Cuando Julie, la protagonista de La peor persona del mundo, cumple 30 años, piensa en que a su edad todas las mujeres de su familia que la precedieron ya se habían casado, tenido varios hijos, divorciado o, incluso, muerto, si en su época la esperanza de vida era más corta. Su sentimiento ante esta idea es ambivalente, porque le recuerda todo lo que no ha logrado, pero también que la libertad de la que disfruta hoy le permitirá hacerlo a su propio ritmo.
Esa libertad, sin embargo, está condicionada por los escollos y desvíos que su generación ha encontrado en el camino que recorrieron las generaciones previas. Para entenderlo no le hace falta compararse con su madre, puede hacerlo con los amigos de Aksel, su novio, solo un poco más una década mayores que ella. Entrando en los 40 ese grupo social ya tiene la vida definida, trabajos estables, casa propia, matrimonio, hijos. Mientras, Julie ni siquiera sabe lo que quiere. Pero quién se atrevería a culparla. O a exigirle certezas, cuando vivimos en una época en la que el mundo puede cambiar totalmente de la noche a la mañana y encadenar una nueva crisis antes de que se haya superado la anterior.

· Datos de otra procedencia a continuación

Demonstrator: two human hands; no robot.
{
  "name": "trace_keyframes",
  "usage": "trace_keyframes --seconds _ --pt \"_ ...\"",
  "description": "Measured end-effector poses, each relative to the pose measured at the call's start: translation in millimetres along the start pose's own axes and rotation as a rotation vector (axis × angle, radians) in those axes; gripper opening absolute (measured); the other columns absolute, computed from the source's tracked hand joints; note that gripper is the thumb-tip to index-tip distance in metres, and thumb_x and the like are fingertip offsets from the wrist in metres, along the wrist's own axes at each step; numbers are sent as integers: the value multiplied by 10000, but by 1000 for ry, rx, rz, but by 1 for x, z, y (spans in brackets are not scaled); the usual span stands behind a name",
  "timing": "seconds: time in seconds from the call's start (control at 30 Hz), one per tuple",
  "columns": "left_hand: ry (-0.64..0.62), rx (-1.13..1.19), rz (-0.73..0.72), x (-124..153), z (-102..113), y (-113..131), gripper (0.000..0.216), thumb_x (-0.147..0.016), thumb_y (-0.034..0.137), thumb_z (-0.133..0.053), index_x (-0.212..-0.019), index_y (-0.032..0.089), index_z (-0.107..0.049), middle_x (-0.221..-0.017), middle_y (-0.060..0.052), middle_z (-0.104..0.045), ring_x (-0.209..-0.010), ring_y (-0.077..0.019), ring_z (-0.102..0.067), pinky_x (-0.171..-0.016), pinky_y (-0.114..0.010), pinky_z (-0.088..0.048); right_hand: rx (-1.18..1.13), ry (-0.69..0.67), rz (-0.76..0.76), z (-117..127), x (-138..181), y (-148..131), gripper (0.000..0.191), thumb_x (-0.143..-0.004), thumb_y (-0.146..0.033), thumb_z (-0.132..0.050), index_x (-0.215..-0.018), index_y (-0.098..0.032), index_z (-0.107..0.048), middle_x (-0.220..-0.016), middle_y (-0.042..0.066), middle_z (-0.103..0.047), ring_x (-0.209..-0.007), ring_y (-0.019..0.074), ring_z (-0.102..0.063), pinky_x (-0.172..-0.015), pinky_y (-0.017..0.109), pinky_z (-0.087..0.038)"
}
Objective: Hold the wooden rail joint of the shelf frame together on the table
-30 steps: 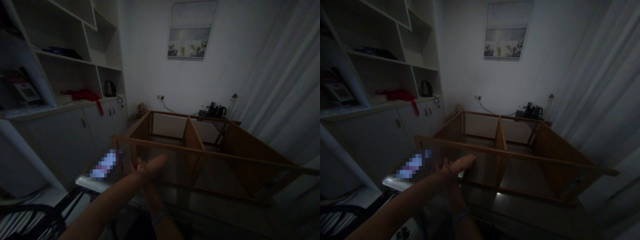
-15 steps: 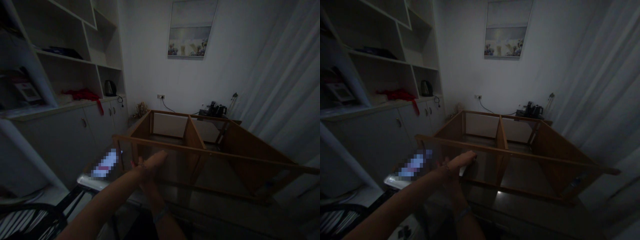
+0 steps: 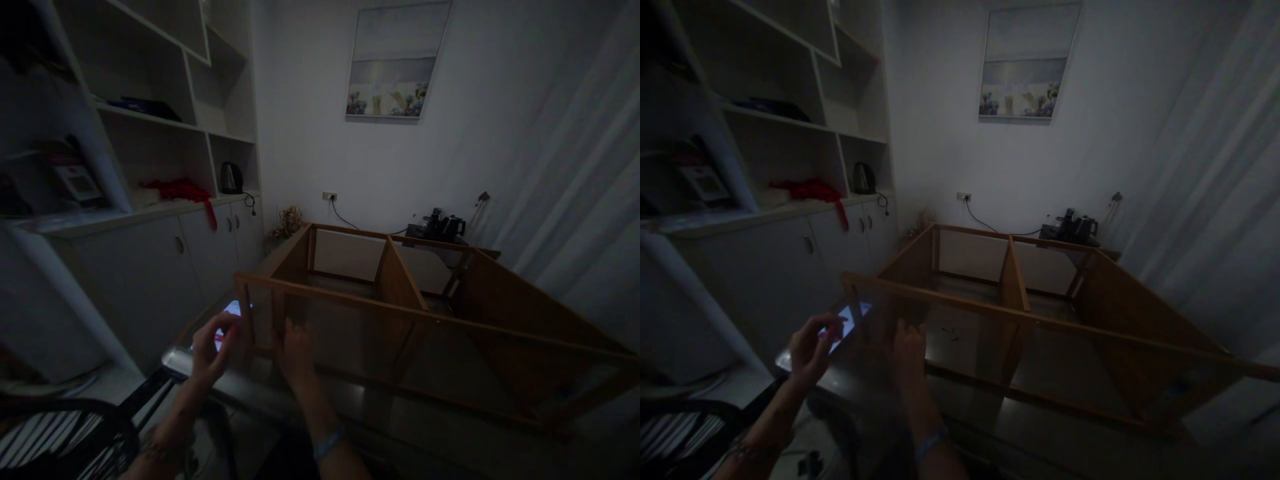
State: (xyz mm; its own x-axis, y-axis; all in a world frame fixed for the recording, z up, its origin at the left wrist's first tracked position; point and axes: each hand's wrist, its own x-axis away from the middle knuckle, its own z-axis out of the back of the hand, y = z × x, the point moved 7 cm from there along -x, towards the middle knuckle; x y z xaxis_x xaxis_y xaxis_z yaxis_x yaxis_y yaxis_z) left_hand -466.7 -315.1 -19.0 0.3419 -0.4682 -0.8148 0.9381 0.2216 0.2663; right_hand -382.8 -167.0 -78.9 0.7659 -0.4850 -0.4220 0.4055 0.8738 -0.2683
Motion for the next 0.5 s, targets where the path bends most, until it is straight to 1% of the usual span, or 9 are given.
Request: trace_keyframes --seconds 0.03,0.07,0.13,0.2,0.27,0.37,0.43,0.5 --pt "24 -58 50 3 9 -17 365 -1007 325 -328 -997 159 -653 -725 -34 -630 -600 -151 -556 -579 -256 -487 0 2 -6 -2 -1 0 363 -1012 -437 -544 -1195 -138 -636 -988 70 -714 -894 196 -693 -919 423 -530" --pt "18 -112 74 5 13 -29 332 -996 326 -364 -998 167 -656 -741 -38 -634 -646 -168 -570 -616 -276 -490 -2 6 -12 -3 -1 0 384 -1028 -437 -504 -1198 -123 -644 -928 84 -729 -868 204 -703 -936 416 -510" --pt "-59 -209 82 6 10 -44 277 -971 344 -438 -973 207 -679 -845 -61 -678 -798 -217 -609 -730 -334 -501 -5 24 -17 -2 1 -1 447 -1053 -445 -421 -1207 -94 -652 -913 137 -745 -869 228 -715 -956 406 -469" --pt "-183 -285 77 6 -4 -54 242 -960 314 -467 -1002 247 -695 -1016 -78 -705 -947 -256 -612 -816 -383 -495 -8 41 -18 -1 2 -2 496 -1065 -453 -359 -1212 -80 -650 -934 170 -749 -864 240 -721 -948 395 -443" --pt "-311 -341 74 9 -20 -60 235 -943 245 -485 -1039 266 -698 -1143 -83 -690 -1055 -278 -590 -879 -416 -483 -9 49 -7 0 3 -3 527 -1071 -468 -311 -1167 -93 -668 -932 171 -751 -842 244 -723 -924 384 -428" --pt "-491 -382 74 14 -41 -66 311 -900 143 -512 -1133 262 -679 -1250 -93 -655 -1178 -293 -541 -938 -433 -466 -2 50 20 -1 2 -3 575 -1076 -480 -245 -1121 -110 -683 -932 162 -754 -839 242 -722 -912 371 -407" --pt "-590 -386 72 17 -50 -68 336 -898 141 -524 -1184 255 -659 -1299 -100 -630 -1216 -291 -517 -958 -435 -457 10 46 38 -1 1 -3 623 -1078 -485 -202 -1121 -95 -686 -925 164 -754 -836 244 -720 -912 370 -398" --pt "-666 -378 65 18 -52 -70 328 -902 197 -566 -1217 254 -643 -1360 -103 -594 -1253 -299 -488 -990 -455 -438 26 43 51 -2 1 -3 669 -1075 -493 -173 -1097 -77 -698 -916 173 -752 -833 255 -720 -913 380 -390"
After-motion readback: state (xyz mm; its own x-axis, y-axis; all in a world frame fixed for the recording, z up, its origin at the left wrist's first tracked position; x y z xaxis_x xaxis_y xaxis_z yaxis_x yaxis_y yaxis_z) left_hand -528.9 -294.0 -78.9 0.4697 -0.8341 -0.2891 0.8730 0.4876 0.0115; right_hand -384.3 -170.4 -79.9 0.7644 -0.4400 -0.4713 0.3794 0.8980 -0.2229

Como decía Milan Kundera en La insoportable levedad del ser: "El hombre nunca puede saber qué debe querer, porque vive solo una vida. (...) Lo vive todo a la primera y sin preparación. Como si un actor representase su obra sin ningún tipo de ensayo". Y en ese ensayo permanente que es su propia vida, Julie se siente como una espectadora. "Estoy interpretando un papel secundario en mi historia" dice durante la larga conversación de ruptura con una de sus parejas. La vida se transita a medida que se va aprendiendo y de lo único que está segura es que seguirá probando y equivocándose hasta descubrir cuál es su lugar.
Algunos pueden ver esa actiud de vacilación constante como volatilidad, pero vivir sin miedo a lanzarse al vacío y empezar de nuevo varias veces requiere valentía. También es una situación de privilegio cuando el dinero no es un condicionante, pero esa sería otra película. La de Joachim Trier está interesada en contar la experiencia de Julie en concreto. No como norma, tampoco como la excepción que la rompe, pero siempre permitiéndole a su protagonista equivocarse todas las veces que necesite. Aunque no llegue resolver nunca su enigma más allá de la aceptación de sí misma.
Renate Reinsve, quien ganó el premio a mejor actriz en el pasado Festival de Cannes por esta interpretación, le da vida a Julie y su magnetismo en pantalla es lo que nos hace conectar con su historia sin que podamos oponer resistencia. La presencia de Reinsve es tan potente que recibimos sus contradicciones como si fueran días y noches noruegos, en los que el tiempo es relativo si nos ceñimos a las horas de sol. Las secuencias de la fuga en la que se detiene el tiempo y la de sus alucinaciones (de las que probablemente escucharéis hablar mucho), podrían no estar en el metraje y La peor persona del mundo seguiría teniendo el mismo impacto. Es físicamente imposible quitar los ojos de la pantalla cuando está Julie y la cámara lo sabe. Joachim Trier lo sabe.
Esta dramedia existencial generacional y su protagonista son realmente memorables, pero a pesar de todas sus virtudes, me resulta imposible no preguntarme si hasta cierto punto Julie no es la visión de una mujer de 30 años del siglo XXI que tienen dos varones cuarentones, Trier y Eskil Vogt, sus guionistas. De Aksel, el personaje que podría ser el alter ego de ambos, sabemos muchas cosas; se mete en jardines, se enfrenta a situaciones complejas, expone toda su filosofía de vida. Julie no tiene conversaciones con otras mujeres en las dos horas de la película. No tiene amigas. Tampoco amigos. Sabemos muy poco, casi nada, sobre lo que piensa sobre la vida en general o con qué sueña. Quizá esa es la clave de la película y no lo sabemos porque ella misma no lo sabe.